What timing. I had dinner with a Buddhist (American from my hometown but pursuing Buddhism) friend last night. His main problem with Christianity is that he simply can't accept that He lets His own adherents suffer. What was the image he used: the cathedral dome collapsing on his worshippers?
His goal does seem to be to deal with his suffering, a lot of which comes from his terror at politics and Trump and Global Warming, by simply negating it.
He does seem a bit intrigued, though, by my newfound and developing faith.

Bruce Charlton said...

@ted - I think that many Eastern teachings are confused and self-contradictory on this; I am applying their basic logic consistently, and not allowing for any unprincipled exceptions of the kind that (perhaps esepcially Western enthusiasts) bolt-on.

@edwin - I've mentioned before that suicide is, apparently, a logical conclusion of one-ness teachings. If this life is suffering (and serves no purpose), then why not? This is usually countered by some kind of (metaphysically rather arbitrary) prohibition - for example relating to the bad effect of suicide on future reincarnations, or (for Christians) that suicide is a sin punishable by hellish torments - in other words, suicide is deterred by stating that it will make your suffering *even worse*.

@Jake - I'm not sure how long you've been reading here; but I tend to assume that Christianity is not for everyone, because some people genuinely do not want what Jesus made possible and offered us as a gift.

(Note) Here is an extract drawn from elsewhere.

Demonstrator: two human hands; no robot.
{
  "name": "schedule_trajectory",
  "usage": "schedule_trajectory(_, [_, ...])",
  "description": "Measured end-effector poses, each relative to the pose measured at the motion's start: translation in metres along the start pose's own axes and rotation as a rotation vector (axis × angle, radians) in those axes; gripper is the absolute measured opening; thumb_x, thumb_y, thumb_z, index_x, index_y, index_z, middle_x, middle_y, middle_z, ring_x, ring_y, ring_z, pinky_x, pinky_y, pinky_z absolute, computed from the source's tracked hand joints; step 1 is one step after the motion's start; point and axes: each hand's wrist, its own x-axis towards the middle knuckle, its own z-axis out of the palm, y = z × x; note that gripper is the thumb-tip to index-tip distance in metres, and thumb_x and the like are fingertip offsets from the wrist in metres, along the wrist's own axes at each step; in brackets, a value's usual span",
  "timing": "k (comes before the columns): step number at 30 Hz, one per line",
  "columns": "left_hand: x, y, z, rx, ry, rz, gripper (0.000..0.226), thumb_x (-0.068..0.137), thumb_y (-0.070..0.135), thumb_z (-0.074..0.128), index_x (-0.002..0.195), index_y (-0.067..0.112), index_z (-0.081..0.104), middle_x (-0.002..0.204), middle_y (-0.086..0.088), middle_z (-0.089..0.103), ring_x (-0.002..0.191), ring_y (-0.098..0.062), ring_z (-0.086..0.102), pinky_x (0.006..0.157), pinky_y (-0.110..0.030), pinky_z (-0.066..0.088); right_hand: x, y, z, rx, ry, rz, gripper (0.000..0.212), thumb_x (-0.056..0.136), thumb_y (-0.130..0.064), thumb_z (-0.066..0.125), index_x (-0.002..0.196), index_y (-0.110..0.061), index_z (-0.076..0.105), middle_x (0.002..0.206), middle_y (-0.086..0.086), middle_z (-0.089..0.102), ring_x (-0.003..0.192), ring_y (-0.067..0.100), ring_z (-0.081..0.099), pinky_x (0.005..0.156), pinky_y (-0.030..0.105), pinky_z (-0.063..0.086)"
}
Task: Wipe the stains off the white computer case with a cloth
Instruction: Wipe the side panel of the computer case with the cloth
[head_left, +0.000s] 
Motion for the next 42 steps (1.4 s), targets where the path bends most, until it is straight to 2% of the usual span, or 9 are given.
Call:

Some people - maybe a lot of people - seem to want more than anything either annihilation and insensibility after death; or else a kind a barely aware bliss. If someone quietly wants this for himself, I would expect that God will grant him at least a subjective simulation of what they ask for. (On the whole, God - being loving parents - will try to let their Sons and Daughters have what they most deeply wish for - so long as this does not harm the intent of creation.)

But when someone preaches such doctrines publicly and tries to persuade others; I think he may well be expressing a hatred of God's actual creation, and God himself, a hatred coming from his own resentment and pride - and such people are quite likely expressing an indirect preference for Hell: that is the rejection of love, and of all relationship based on love.